■ Exercise requirements
Everything in the listing below should be repeated exactly, apart from the pictures.
BEGIN Input data
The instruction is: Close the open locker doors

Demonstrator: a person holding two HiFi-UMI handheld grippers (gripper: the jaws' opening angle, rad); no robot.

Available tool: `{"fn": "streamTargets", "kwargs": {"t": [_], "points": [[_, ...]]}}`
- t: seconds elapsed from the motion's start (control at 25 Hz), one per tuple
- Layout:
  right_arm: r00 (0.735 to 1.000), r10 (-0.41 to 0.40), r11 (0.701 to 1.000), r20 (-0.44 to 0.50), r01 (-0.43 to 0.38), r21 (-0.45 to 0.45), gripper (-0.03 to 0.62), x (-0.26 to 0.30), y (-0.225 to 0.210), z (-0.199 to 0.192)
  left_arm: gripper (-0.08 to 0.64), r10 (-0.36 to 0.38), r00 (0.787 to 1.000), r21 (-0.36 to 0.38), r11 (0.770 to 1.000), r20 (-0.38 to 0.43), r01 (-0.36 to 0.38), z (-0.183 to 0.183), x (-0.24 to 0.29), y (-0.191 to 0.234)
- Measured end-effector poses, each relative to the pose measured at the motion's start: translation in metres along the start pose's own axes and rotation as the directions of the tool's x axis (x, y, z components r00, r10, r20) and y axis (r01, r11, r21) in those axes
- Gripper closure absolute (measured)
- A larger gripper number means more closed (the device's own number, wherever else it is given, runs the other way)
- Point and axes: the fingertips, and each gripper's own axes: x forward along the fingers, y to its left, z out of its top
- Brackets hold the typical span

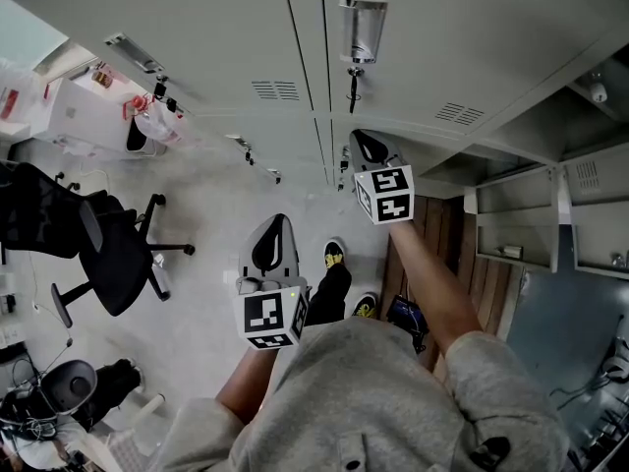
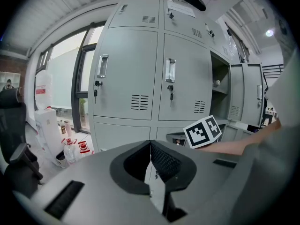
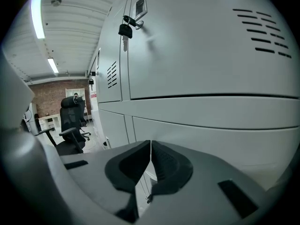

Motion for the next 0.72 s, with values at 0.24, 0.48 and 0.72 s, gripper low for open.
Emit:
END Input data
■ The completed task
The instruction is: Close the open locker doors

Demonstrator: a person holding two HiFi-UMI handheld grippers (gripper: the jaws' opening angle, rad); no robot.

Available tool: `{"fn": "streamTargets", "kwargs": {"t": [_], "points": [[_, ...]]}}`
- t: seconds elapsed from the motion's start (control at 25 Hz), one per tuple
- Layout:
  right_arm: r00 (0.735 to 1.000), r10 (-0.41 to 0.40), r11 (0.701 to 1.000), r20 (-0.44 to 0.50), r01 (-0.43 to 0.38), r21 (-0.45 to 0.45), gripper (-0.03 to 0.62), x (-0.26 to 0.30), y (-0.225 to 0.210), z (-0.199 to 0.192)
  left_arm: gripper (-0.08 to 0.64), r10 (-0.36 to 0.38), r00 (0.787 to 1.000), r21 (-0.36 to 0.38), r11 (0.770 to 1.000), r20 (-0.38 to 0.43), r01 (-0.36 to 0.38), z (-0.183 to 0.183), x (-0.24 to 0.29), y (-0.191 to 0.234)
- Measured end-effector poses, each relative to the pose measured at the motion's start: translation in metres along the start pose's own axes and rotation as the directions of the tool's x axis (x, y, z components r00, r10, r20) and y axis (r01, r11, r21) in those axes
- Gripper closure absolute (measured)
- A larger gripper number means more closed (the device's own number, wherever else it is given, runs the other way)
- Point and axes: the fingertips, and each gripper's own axes: x forward along the fingers, y to its left, z out of its top
- Brackets hold the typical span


Motion for the next 0.72 s, with values at 0.24, 0.48 and 0.72 s, gripper low for open.
Emit:

This output is complete, and the exercise is done.